| AIM OF THE TASK |
All lines before the one containing "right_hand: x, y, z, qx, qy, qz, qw", plus that line itself, are to be printed exactly as they appear below.

Records from a data collection:

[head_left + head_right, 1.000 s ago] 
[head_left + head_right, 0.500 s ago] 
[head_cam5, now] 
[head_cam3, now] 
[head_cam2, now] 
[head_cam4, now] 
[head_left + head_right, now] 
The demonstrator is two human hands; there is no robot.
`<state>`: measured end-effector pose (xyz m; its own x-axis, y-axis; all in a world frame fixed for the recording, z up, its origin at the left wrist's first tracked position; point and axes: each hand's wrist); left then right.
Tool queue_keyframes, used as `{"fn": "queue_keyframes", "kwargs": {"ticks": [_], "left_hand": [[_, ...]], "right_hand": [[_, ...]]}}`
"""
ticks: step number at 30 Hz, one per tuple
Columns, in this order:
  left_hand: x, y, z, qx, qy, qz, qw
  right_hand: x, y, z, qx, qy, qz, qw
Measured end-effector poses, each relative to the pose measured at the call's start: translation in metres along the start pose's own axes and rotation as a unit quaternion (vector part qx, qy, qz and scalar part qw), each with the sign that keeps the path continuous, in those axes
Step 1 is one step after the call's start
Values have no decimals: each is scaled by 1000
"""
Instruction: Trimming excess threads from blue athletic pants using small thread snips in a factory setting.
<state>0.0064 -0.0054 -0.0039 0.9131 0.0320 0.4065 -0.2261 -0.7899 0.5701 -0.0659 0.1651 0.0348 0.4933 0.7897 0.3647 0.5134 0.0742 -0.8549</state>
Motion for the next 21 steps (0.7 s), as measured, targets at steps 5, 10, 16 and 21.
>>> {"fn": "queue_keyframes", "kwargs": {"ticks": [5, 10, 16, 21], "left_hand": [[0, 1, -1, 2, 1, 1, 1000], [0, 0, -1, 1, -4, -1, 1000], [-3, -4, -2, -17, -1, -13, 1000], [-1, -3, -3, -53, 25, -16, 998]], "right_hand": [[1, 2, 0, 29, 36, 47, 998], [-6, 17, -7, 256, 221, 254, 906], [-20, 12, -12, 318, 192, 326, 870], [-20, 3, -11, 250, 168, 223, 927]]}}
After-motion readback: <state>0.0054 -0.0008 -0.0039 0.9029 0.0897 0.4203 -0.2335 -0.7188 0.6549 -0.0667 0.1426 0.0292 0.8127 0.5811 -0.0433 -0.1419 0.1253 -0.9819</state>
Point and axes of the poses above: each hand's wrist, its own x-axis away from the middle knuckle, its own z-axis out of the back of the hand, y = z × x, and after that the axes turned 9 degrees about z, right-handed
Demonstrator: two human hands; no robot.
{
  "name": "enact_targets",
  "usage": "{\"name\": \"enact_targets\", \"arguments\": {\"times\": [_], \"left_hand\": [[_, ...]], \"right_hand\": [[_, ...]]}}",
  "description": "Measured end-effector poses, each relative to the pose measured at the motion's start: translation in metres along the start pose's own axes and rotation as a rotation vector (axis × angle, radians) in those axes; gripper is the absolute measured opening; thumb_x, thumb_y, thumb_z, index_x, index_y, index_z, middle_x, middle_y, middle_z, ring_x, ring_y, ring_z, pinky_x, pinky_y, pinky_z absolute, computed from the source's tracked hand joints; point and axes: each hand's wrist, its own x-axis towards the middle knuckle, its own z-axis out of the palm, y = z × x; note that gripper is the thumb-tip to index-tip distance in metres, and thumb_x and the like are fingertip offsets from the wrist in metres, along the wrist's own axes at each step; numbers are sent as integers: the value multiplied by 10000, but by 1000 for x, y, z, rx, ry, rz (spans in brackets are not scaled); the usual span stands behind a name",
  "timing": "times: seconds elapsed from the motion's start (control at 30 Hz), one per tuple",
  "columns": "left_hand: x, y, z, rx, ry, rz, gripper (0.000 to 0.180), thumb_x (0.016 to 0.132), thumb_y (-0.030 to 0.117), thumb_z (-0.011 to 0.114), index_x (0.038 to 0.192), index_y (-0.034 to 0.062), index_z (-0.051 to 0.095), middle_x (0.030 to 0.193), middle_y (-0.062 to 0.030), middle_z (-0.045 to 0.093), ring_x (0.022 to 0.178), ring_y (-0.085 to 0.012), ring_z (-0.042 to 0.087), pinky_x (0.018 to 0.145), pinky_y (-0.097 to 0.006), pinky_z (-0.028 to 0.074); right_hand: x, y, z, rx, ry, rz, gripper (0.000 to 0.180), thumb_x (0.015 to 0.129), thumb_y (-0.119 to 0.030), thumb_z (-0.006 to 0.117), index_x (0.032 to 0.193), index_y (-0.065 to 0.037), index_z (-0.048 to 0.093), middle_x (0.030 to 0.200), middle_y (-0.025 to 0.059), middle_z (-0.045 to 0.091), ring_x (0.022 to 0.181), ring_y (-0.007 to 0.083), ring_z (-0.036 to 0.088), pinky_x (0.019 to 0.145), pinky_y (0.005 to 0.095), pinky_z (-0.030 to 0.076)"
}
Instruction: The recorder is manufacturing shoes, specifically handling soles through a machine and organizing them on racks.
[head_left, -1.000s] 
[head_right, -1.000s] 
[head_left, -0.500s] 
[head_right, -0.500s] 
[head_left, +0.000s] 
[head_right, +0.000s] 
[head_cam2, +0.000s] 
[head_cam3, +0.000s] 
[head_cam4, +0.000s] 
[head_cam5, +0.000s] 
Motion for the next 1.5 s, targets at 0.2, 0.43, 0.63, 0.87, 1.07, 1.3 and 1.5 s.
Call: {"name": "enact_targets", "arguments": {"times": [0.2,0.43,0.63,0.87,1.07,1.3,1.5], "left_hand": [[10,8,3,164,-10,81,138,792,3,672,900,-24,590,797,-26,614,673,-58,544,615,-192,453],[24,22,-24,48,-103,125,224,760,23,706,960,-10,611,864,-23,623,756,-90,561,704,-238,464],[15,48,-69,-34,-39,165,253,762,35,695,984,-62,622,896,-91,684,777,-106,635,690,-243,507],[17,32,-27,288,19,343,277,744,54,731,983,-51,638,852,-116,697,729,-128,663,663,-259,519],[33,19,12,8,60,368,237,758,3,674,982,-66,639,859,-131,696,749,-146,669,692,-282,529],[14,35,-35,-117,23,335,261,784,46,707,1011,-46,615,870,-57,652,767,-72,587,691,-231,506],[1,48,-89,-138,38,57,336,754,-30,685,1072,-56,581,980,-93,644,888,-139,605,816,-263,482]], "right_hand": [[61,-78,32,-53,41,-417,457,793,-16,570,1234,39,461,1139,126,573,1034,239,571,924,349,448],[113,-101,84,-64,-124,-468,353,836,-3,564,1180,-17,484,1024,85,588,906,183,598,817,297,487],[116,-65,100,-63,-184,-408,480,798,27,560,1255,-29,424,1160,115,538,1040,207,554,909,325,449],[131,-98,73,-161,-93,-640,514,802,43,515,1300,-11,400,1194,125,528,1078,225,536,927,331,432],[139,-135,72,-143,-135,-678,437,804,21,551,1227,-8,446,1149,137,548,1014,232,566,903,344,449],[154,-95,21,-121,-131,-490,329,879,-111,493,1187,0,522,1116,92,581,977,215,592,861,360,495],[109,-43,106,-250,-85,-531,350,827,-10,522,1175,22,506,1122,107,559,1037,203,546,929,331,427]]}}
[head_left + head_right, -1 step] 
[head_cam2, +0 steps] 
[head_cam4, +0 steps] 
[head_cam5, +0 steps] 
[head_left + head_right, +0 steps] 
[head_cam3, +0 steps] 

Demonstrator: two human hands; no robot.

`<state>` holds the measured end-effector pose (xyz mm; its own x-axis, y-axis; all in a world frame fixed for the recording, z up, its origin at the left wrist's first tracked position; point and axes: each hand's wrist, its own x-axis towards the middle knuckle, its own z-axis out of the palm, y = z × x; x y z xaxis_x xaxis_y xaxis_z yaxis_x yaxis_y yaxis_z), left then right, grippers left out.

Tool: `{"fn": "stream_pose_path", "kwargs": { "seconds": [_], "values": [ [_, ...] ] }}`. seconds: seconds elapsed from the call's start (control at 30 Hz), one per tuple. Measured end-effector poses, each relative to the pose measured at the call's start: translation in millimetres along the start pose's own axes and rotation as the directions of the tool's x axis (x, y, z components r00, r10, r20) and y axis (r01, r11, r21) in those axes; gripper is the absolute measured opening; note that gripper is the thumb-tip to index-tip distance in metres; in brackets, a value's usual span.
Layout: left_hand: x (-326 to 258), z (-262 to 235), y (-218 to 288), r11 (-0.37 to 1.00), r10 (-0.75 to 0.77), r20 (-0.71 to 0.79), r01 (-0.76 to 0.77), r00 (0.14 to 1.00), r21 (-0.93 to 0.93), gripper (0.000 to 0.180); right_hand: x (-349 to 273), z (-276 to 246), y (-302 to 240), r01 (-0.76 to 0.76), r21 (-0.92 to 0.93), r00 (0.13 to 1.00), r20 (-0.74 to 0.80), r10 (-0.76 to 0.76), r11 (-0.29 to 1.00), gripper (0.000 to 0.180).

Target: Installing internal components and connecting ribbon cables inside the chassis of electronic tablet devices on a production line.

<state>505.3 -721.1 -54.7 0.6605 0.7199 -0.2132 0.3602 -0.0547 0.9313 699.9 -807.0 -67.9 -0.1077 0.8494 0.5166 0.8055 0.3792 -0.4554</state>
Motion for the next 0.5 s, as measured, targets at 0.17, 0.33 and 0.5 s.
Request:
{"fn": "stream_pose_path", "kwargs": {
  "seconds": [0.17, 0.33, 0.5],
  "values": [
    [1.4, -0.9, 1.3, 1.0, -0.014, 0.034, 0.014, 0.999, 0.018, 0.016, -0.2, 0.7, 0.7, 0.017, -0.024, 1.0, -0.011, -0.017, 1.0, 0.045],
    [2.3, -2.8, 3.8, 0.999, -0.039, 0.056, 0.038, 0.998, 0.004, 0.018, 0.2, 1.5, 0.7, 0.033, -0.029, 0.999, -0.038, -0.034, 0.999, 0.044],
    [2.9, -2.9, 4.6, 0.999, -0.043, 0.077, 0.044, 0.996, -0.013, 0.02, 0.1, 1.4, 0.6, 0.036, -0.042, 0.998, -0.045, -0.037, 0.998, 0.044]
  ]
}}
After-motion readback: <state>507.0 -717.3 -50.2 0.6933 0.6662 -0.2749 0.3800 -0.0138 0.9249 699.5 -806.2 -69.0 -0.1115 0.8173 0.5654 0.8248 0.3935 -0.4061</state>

| OUTPUT FOR THIS EXERCISE |
[head_left + head_right, 1.000 s ago] 
[head_left + head_right, 0.500 s ago] 
[head_cam5, now] 
[head_cam3, now] 
[head_cam2, now] 
[head_cam4, now] 
[head_left + head_right, now] 
The demonstrator is two human hands; there is no robot.
`<state>`: measured end-effector pose (xyz m; its own x-axis, y-axis; all in a world frame fixed for the recording, z up, its origin at the left wrist's first tracked position; point and axes: each hand's wrist); left then right.
Tool queue_keyframes, used as `{"fn": "queue_keyframes", "kwargs": {"ticks": [_], "left_hand": [[_, ...]], "right_hand": [[_, ...]]}}`
"""
ticks: step number at 30 Hz, one per tuple
Columns, in this order:
  left_hand: x, y, z, qx, qy, qz, qw
  right_hand: x, y, z, qx, qy, qz, qw

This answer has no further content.